Also if your system has been compromised then there is nothing to be done but pull it off the net, save what you need, and re-install.  You should not ever trust a system that has been compromised because an intruder could have changed anything on the system.

I'd suggest you get a clean, fully-patched system up and running, closely following the gentoo security handbook. Then visit this mysterious forum.  If these unnamed super-hackers still manage to compromise your clean and secure system, then I think you may be misinterpreting some of the data you're seeing.  Perhaps if you posted some specifics we might help you figure out what's going on.

See here for some guidelines for dealing with intrusions.

-m

----------

## InsaneHamster

well i already formatted im on a new system which iv seen had various attempts but how sucessfull i dont know yet, and yes i do have logs and data of what happened previous, i just want to prevent it for the future and am working on it current. 

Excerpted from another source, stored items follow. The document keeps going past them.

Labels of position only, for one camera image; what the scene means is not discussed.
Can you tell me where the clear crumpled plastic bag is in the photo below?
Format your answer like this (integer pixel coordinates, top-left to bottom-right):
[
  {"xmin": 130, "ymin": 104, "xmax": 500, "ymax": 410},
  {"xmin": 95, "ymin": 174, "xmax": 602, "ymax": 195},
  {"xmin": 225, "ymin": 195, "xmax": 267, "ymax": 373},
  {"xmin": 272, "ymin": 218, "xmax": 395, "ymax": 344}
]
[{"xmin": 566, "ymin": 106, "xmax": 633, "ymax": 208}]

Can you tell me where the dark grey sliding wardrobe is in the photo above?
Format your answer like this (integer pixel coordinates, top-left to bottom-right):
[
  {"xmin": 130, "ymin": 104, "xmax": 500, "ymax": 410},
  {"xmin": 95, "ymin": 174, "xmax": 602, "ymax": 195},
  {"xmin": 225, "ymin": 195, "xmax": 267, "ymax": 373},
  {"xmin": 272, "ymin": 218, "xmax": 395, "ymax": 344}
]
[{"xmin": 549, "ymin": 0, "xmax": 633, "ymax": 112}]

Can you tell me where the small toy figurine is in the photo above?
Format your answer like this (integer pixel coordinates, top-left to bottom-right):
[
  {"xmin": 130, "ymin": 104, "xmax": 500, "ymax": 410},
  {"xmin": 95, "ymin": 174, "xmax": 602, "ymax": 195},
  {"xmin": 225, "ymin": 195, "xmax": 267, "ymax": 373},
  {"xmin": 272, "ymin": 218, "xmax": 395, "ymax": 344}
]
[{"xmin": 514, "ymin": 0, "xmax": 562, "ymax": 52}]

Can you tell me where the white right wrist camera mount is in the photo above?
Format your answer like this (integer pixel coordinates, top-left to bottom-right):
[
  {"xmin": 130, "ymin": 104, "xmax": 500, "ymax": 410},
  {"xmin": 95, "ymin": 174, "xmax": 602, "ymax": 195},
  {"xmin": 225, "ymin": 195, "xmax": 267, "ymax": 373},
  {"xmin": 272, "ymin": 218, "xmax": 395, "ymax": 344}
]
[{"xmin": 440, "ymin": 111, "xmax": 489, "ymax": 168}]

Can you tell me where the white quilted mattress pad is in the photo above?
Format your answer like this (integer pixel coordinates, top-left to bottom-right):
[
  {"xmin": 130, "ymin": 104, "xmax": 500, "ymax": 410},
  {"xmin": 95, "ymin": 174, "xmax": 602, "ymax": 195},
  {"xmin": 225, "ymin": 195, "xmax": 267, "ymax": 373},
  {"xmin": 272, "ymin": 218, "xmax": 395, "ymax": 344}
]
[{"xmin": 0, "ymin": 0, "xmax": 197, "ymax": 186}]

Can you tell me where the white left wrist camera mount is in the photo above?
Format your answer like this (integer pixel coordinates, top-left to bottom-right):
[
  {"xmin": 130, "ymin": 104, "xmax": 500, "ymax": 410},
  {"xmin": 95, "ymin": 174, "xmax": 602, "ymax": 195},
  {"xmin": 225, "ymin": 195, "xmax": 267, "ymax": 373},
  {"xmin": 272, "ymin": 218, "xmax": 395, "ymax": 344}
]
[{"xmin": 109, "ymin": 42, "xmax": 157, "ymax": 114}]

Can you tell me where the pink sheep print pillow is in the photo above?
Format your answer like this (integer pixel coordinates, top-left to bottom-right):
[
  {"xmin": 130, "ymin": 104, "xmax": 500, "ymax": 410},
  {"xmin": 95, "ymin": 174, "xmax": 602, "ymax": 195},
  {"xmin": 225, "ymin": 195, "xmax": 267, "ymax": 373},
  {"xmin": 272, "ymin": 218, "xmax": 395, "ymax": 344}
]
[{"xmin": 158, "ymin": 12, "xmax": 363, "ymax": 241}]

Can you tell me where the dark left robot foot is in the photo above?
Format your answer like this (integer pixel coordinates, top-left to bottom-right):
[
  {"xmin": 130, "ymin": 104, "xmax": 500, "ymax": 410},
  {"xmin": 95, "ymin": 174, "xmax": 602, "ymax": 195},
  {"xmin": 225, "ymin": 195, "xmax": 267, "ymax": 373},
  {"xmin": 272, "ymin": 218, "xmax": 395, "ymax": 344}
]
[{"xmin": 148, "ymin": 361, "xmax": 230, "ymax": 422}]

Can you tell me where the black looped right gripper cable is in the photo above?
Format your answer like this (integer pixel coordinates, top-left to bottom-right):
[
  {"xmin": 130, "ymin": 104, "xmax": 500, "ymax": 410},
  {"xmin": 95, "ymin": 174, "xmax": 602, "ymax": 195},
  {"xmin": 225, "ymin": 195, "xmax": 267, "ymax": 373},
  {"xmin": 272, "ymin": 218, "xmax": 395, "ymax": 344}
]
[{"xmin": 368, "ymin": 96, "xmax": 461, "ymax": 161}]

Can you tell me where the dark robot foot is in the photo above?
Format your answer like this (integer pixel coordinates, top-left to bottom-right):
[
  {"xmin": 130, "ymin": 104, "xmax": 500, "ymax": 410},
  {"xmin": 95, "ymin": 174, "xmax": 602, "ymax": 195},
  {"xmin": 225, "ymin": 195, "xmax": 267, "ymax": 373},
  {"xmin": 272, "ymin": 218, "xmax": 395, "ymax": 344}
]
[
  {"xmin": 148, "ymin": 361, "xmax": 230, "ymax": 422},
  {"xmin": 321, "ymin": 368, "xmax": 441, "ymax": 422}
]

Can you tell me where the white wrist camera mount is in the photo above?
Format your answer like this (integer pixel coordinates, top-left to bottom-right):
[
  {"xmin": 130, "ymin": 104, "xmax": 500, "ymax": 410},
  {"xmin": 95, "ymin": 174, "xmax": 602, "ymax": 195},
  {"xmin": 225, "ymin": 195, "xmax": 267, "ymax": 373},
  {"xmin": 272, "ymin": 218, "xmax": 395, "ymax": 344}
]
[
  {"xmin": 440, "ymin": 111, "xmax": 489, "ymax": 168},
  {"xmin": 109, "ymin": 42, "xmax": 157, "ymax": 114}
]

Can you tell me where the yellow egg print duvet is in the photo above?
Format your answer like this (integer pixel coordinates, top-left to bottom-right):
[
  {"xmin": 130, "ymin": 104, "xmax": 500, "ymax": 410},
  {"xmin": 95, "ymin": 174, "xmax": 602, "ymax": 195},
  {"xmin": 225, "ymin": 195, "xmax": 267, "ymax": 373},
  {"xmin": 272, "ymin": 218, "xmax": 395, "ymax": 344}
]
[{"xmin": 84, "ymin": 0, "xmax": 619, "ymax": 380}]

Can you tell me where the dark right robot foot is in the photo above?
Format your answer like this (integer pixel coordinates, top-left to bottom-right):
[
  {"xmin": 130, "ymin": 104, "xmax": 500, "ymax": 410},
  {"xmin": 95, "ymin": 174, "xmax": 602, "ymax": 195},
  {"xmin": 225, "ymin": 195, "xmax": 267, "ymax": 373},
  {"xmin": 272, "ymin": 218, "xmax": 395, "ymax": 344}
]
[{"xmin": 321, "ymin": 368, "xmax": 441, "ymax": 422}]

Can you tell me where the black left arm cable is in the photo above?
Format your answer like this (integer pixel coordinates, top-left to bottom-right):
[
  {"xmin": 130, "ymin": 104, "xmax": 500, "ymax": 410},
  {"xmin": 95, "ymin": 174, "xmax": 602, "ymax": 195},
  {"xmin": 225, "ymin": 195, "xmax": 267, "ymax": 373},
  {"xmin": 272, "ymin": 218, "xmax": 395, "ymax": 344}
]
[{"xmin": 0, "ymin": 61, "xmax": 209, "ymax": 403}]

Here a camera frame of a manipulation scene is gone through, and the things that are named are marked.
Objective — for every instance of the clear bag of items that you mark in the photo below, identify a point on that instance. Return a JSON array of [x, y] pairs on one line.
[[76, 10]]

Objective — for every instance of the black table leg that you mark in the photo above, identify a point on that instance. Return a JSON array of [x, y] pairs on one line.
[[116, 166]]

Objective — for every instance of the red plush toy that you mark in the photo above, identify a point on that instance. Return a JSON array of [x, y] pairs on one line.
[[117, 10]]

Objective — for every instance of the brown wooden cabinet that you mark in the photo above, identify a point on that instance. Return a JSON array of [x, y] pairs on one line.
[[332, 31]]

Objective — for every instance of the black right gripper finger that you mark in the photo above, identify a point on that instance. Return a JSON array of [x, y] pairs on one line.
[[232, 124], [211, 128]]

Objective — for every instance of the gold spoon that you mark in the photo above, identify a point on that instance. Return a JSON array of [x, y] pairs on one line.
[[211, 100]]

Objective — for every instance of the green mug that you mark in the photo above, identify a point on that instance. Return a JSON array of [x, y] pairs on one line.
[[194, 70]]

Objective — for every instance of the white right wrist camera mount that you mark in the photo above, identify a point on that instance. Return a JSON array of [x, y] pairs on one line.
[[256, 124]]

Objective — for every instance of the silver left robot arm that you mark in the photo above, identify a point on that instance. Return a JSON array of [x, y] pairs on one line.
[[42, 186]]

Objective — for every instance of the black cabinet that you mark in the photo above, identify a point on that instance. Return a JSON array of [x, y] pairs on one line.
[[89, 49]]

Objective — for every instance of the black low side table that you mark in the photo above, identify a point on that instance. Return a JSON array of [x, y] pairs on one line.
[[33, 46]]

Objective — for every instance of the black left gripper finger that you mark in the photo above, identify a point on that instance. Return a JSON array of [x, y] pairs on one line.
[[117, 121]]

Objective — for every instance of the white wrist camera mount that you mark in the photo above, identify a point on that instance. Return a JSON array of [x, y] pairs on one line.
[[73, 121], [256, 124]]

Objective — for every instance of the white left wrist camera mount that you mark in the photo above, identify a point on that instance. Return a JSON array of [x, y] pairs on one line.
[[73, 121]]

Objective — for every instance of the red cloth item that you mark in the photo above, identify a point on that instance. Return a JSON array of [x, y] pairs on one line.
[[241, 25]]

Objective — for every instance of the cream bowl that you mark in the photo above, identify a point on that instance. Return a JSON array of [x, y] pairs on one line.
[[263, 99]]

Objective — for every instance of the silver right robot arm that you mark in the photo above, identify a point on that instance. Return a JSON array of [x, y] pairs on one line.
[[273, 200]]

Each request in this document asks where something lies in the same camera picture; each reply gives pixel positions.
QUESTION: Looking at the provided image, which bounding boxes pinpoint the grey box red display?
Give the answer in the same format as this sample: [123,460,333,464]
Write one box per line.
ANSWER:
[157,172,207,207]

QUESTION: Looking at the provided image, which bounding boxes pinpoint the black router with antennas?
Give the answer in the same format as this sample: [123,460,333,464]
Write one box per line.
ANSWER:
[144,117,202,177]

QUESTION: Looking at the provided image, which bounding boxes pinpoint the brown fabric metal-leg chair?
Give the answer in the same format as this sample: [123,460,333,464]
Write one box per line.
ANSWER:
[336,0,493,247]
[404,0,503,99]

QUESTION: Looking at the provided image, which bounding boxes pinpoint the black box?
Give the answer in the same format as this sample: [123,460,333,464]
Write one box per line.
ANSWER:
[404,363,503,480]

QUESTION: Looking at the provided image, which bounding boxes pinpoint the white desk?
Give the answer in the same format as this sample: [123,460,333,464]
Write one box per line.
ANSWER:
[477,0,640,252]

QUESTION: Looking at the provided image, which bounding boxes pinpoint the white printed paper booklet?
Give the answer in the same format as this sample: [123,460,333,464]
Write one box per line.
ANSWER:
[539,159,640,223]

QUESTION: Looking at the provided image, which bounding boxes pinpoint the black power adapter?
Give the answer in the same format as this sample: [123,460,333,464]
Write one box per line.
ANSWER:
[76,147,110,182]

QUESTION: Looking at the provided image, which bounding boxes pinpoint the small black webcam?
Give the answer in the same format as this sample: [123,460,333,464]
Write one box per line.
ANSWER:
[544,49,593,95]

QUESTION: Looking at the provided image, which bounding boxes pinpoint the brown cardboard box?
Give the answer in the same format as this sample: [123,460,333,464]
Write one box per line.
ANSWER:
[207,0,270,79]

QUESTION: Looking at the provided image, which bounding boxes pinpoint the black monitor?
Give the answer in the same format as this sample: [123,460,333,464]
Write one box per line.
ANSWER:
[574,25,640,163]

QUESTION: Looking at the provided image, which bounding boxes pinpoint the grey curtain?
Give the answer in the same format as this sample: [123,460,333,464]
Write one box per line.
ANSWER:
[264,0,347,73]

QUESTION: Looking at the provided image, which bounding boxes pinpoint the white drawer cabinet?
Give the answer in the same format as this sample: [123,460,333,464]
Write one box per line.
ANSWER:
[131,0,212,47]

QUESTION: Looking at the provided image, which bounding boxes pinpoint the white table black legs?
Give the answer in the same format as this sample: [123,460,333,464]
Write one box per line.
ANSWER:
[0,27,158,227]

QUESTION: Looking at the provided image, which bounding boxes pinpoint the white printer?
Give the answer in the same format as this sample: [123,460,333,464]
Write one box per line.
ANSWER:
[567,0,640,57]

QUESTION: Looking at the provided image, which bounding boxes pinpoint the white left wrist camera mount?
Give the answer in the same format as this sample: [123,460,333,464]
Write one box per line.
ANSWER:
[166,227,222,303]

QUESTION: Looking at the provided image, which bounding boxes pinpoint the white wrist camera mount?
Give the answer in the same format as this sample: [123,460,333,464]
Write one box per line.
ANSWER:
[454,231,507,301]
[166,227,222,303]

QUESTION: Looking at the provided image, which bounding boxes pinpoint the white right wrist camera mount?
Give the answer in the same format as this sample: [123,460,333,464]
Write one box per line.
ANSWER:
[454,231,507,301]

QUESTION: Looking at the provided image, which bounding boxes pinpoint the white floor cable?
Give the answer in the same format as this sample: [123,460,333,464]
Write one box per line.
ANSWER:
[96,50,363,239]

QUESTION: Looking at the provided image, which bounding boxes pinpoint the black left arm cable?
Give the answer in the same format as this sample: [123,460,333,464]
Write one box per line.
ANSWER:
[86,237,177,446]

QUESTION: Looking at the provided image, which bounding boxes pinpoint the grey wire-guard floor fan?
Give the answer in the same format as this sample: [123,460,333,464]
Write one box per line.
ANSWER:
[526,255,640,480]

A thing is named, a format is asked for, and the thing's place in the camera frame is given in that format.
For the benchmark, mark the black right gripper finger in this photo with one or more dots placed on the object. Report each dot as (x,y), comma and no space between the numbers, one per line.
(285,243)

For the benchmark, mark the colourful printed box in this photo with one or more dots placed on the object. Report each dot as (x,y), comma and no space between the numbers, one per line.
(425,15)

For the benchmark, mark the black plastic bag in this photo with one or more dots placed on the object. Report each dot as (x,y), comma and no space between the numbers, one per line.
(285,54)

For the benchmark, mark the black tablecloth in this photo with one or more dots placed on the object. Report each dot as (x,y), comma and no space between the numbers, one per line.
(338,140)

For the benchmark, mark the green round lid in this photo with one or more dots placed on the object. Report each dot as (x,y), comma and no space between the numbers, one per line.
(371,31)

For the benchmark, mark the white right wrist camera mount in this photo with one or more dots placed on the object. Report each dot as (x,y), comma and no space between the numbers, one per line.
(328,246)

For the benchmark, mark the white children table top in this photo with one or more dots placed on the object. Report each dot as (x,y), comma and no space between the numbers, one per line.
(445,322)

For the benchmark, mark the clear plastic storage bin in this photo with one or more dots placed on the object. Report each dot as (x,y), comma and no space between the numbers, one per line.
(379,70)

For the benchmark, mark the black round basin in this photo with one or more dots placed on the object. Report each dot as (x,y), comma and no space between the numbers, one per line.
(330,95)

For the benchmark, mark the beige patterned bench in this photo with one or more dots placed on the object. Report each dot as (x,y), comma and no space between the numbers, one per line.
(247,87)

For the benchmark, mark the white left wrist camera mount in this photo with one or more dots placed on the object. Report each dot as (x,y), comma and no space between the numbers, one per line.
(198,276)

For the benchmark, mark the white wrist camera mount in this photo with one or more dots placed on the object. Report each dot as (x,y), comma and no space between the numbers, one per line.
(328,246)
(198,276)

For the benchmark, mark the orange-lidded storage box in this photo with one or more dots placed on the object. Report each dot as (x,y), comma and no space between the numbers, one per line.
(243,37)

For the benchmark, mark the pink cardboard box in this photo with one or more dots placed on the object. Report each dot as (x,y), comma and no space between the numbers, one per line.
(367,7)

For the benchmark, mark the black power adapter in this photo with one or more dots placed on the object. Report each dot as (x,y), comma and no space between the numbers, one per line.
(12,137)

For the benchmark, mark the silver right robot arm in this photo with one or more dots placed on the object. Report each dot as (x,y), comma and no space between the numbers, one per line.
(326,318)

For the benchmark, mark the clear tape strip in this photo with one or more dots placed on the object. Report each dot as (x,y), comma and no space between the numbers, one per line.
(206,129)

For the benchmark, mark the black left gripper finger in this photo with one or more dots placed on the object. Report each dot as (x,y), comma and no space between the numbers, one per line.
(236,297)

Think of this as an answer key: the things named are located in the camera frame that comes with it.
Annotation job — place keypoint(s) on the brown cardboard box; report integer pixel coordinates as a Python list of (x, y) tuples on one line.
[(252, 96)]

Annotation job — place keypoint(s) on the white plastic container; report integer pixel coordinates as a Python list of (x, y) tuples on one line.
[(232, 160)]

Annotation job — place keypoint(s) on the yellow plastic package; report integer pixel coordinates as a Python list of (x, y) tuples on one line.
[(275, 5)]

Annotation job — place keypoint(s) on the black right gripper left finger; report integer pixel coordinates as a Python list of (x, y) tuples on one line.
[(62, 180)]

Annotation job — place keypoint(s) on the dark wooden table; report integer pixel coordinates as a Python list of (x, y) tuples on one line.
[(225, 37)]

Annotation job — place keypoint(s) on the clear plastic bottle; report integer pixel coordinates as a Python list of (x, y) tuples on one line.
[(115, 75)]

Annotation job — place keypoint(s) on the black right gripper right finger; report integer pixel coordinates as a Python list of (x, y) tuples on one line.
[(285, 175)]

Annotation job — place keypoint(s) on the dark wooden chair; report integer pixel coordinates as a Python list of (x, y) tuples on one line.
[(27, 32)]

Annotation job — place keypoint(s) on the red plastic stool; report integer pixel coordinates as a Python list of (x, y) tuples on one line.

right now im setting up tripwire and it looks good to go as far as running (i purged commands that werent on my system) and tripwire does mail me with console command but i still have yet to figure out how to update the dabase because it complains about the date wich is always different then what it seeks and reading / reporting into my syslog

im just having problems figureing out how to read what has been changed with tripwire currently it only reports 4 problems never mind i think this is solved now when i run the cron i get emails on various files that are changed depending on my configuration i just have to figure out how to work with the databases still the tripwire --update doesnt work

----------